Esta ampliación ha tenido como ámbito de actuación prioritaria el colectivo más vulnerable por su situación de marginación y exclusión, caracterizado por su no acceso a los recursos socio-sanitarios, y sin ningún tipo de control ante las enfermedades infecciosas y otros problemas derivados de su estilo de vida.



Sus actividades se encaminan a minimizar los efectos negativos del consumo de drogas disminuyendo los riesgos asociados a él, que suponen un grave problema de salud pública por el riesgo de transmisión de enfermedades infecciosas: VIH, hepatitis, tuberculosis, etc. Todo ello nos permite intentar mejorar la calidad de vida de los toxicómanos con una oferta ajustada a las características y necesidades de las personas con esta problemática.



Además de esto, también se pretende que el centro oferte a sus usuarios, una tregua, un refugio, y una posibilidad de cambio cuando ya no se espera que una institución pública detecte estas necesidades o se interese por ellas, ya que incluso desde la óptica de los mismos profesionales se trata de personas clasificadas como no insertables y por tanto excluidas. El centro tiene como actividad fundamental establecer una relación sólida entre el usuario y el equipo de tratamiento con el fin de conseguir el resto de los objetivos.



Apuntamos a una reinserción social como resultado de la interacción entre el drogodependiente y todos aquellos recursos y/o agentes implicados, mínimamente coordinados en ese continuo llamado tratamiento y que deberá evaluarse en función de los cambios producidos por pequeños que éstos sean.



Los servicios que se ofrecen desde este recurso son:



* Dispensación de metadona. Todos los pacientes que inician PMM lo hacen en este centro. Pacientes en PMM activos en su consumo de drogas.

* Cuidados de salud: Derivaciones al Hospital de Día (HD), seguimiento del cumplimiento de los tratamientos farmacológicos, control y seguimiento de los tratamientos y visitas a la Unidad de Salud Mental (USM).

* Consultas de enfermería

* Entrega de jeringuillas

* Entrega de preservativos.

* Orientación sobre consumo con menos riesgo

* Intervenciones breves

* Visitas médicas

* Posibilidad de tomar un desayuno

* Ducha

* Ropa

* Aula de informática



El modelo de intervención se pretende que sea más participativo que prescriptivo, de manera que, en la medida de lo posible, los usuarios participen en la identificación de los problemas y las posibles soluciones, más que asuman sin más la prescripción de lo que hay que hacer por parte de un técnico especialista.
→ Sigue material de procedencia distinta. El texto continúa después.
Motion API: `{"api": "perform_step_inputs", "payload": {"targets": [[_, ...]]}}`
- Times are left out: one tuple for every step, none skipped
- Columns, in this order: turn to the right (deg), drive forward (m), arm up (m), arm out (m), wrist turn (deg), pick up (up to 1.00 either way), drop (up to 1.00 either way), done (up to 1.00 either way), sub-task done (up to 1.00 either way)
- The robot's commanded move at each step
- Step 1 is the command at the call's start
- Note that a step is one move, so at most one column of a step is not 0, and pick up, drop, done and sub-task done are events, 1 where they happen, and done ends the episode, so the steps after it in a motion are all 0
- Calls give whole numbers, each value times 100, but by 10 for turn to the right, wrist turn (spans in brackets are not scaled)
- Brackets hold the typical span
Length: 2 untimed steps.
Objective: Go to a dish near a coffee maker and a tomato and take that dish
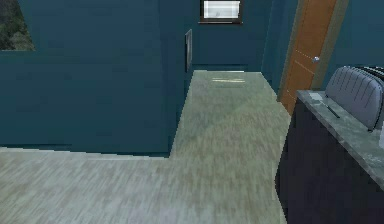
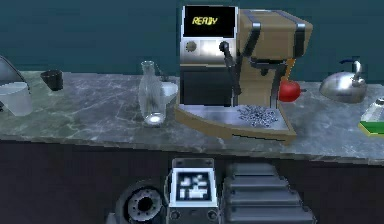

Referencias Bibliográficas:

Colom, J., Duro, P., Casa, M. (1995). Sida y drogodependencias. Ediciones en Neurociencias. Barcelona.



Insúa, P.; Ubillos, S.; Andrés, M. Manual de educación sanitaria: recursos para diseñar talleres de prevención con usuarios de drogas. 1999. Ministerio de sanidad y Consumo, Delegación del Gobierno para el Plan nacional sobre Drogas, Universidad del País Vasco.



Miller, W. R., Rollnikk, S. (1999). La Entrevista Motivacional. Preparar para el cambio en conductas adictivas. Ediciones Paidós. Barcelona.



O’Hare P. (1995) Introducción. La reducción de los daños relacionados con las drogas: Ed. Grupo Igia. Barcelona.



Prochaska, J., DiClemente, C., Norcross (1994). Como cambia la gente. Aplicaciones en los comportamientos adictivos. Revista Española de Toxicomanías. Nº 1.



Shumaker y Naughton. 1995. The international assesments of health-related of quality of live: a theoretical perspective. Shumaaker, S.A.; Berzon, R. Quality of life: theory, translation measurament analysis. Oxford.